Design and Evaluation of Electrotactile Rendering Effects for Finger-Based Interactions in Virtual Reality

Abstract

The use of electrotactile feedback in Virtual Reality (VR) has shown promising results for providing tactile information and sensations. While progress has been made to provide custom electrotactile feedback for specific interaction tasks, it remains unclear which modulations and rendering algorithms are preferred in rich interaction scenarios. In this paper, we propose a unified tactile rendering architecture and explore the most promising modulations to render finger interactions in VR. Based on a literature review, we designed six electrotactile stimulation patterns/effects (EFXs) striving to render different tactile sensations.

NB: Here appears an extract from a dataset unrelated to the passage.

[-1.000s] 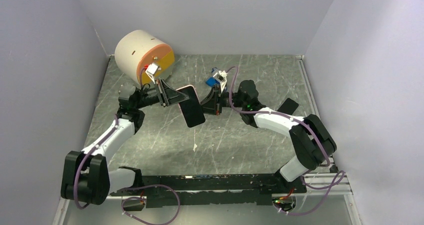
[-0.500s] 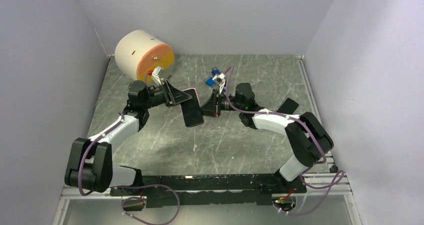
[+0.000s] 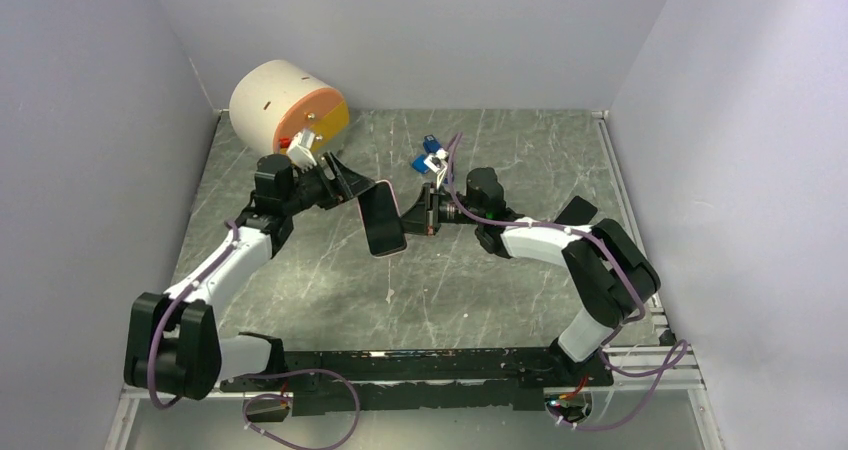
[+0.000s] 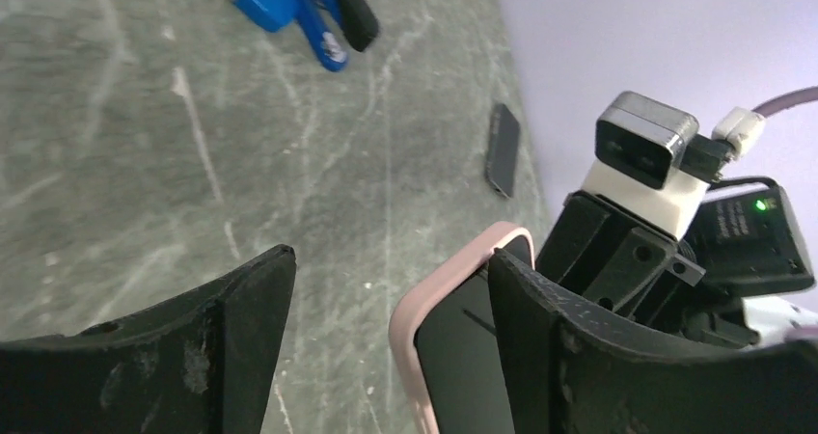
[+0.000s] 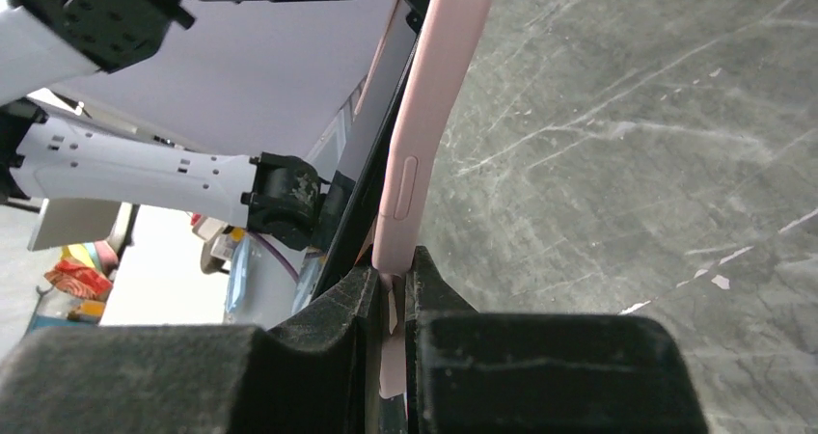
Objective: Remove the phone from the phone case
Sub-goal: Remove the phone case from the phone.
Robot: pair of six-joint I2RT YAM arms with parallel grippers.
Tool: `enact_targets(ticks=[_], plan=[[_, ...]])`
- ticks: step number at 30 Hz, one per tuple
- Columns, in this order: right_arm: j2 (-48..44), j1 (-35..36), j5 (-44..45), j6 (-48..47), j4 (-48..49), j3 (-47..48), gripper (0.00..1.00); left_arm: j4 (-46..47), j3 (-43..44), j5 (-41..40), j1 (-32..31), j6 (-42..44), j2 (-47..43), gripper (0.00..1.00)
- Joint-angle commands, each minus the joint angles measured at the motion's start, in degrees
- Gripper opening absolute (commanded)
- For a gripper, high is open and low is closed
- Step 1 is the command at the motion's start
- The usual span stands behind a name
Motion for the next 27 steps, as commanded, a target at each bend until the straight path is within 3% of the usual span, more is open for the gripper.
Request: enact_targets(ticks=[1,8,13,18,21,27], plan=[[-0.24,-1.00,2.34,3.61,5.90,0.63,0.00,-10.10,3.14,-10.46,-1.02,8.60,-4.93,0.79],[0.34,-1.71,5.87,5.98,2.33,0.87,0.00,-17.09,4.14,-22.48,-8.84,19.67,-11.57,0.88],[1.53,-1.89,7.09,8.93,-0.08,1.58,0.00,-17.10,3.47,-31.80,-20.34,31.28,-14.77,0.88],[0.52,-2.42,7.91,8.19,-5.76,2.53,0.00,-18.44,3.51,-46.06,-34.17,42.76,-13.85,0.89],[-1.08,-2.63,9.53,7.02,-8.08,2.14,0.00,-19.09,3.60,-52.56,-39.02,48.06,-12.88,0.89],[-2.97,-2.90,9.88,6.17,-10.33,2.08,0.00,-14.88,0.66,-56.30,-45.11,57.25,-14.60,0.89]])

In a user study (N=18), we assessed the six EFXs in three diverse finger interactions: 1) tapping on a virtual object; 2) pressing down a virtual button; 3) sliding along a virtual surface. Results showed that the preference for certain EFXs depends on the task at hand. No significant preference was detected for tapping (short and quick contact); EFXs that render dynamic intensities or dynamic spatio-temporal patterns were preferred for pressing (continuous dynamic force); EFXs that render moving sensations were preferred for sliding (surface exploration). The results showed the importance of the coherence between the modulation an the interaction being performed and the study proved the versatility of electrotactile feedback and its efficiency in rendering different haptic information and sensations.